START MATERIAL SHOWN

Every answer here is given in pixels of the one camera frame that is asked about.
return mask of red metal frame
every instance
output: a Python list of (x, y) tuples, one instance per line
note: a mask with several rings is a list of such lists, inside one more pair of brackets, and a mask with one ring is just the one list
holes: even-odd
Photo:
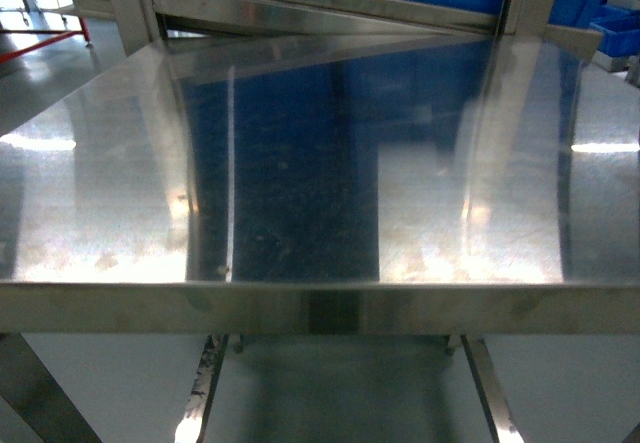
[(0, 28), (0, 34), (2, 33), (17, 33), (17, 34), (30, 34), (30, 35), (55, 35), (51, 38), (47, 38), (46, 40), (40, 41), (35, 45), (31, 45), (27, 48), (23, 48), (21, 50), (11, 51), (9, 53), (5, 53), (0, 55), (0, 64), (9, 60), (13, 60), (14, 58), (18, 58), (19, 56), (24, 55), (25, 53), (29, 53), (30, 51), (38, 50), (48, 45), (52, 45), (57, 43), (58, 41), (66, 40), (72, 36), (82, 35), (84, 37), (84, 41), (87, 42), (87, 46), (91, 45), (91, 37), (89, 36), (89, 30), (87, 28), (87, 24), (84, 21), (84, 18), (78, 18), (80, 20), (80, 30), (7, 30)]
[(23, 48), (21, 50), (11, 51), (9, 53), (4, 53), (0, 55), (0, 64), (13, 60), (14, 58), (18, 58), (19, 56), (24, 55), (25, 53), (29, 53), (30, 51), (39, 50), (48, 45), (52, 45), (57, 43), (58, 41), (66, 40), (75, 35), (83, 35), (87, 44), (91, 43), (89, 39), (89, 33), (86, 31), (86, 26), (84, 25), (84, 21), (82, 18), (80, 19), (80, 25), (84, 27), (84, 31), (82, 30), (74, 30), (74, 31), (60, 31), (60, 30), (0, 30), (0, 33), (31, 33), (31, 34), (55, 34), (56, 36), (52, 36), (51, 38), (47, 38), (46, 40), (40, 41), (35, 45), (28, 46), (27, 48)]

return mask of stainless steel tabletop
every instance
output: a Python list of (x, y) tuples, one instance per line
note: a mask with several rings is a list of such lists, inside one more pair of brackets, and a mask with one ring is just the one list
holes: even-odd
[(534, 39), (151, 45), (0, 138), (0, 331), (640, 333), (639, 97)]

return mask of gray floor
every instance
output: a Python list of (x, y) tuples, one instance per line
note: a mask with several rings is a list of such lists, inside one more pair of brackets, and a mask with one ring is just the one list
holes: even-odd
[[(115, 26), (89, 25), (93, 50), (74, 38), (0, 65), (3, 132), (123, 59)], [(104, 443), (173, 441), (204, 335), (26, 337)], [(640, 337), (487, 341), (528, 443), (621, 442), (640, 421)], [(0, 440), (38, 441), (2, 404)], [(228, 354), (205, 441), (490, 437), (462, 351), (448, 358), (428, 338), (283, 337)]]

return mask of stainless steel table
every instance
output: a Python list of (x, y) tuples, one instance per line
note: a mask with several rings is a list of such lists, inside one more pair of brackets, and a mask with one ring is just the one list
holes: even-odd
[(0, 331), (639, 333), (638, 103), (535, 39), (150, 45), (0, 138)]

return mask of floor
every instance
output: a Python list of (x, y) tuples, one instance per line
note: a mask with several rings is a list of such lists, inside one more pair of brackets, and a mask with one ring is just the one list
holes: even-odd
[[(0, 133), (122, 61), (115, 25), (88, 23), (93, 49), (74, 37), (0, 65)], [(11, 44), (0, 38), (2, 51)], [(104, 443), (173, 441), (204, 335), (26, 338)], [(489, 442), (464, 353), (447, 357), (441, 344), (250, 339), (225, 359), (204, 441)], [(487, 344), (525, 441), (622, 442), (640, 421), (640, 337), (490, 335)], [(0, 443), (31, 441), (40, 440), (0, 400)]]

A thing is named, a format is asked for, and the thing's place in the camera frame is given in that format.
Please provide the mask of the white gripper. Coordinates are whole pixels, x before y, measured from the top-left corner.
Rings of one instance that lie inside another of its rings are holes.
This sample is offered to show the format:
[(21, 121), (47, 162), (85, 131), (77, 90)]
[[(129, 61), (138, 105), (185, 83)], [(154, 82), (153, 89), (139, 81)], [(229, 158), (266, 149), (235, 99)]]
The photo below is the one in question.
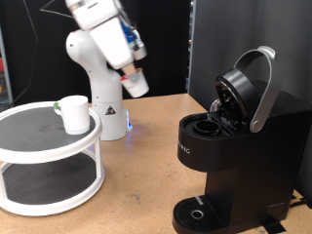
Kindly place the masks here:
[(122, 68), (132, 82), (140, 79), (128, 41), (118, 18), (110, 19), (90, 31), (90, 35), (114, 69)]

END MATERIAL SHOWN

§ WHAT IS EXPECTED
Out of the records above, pull the lines that include the word "format".

§ EXERCISE ANSWER
A thing is named, a format is asked for, and the thing's place in the camera frame is given in that format.
This sample is offered to show the format:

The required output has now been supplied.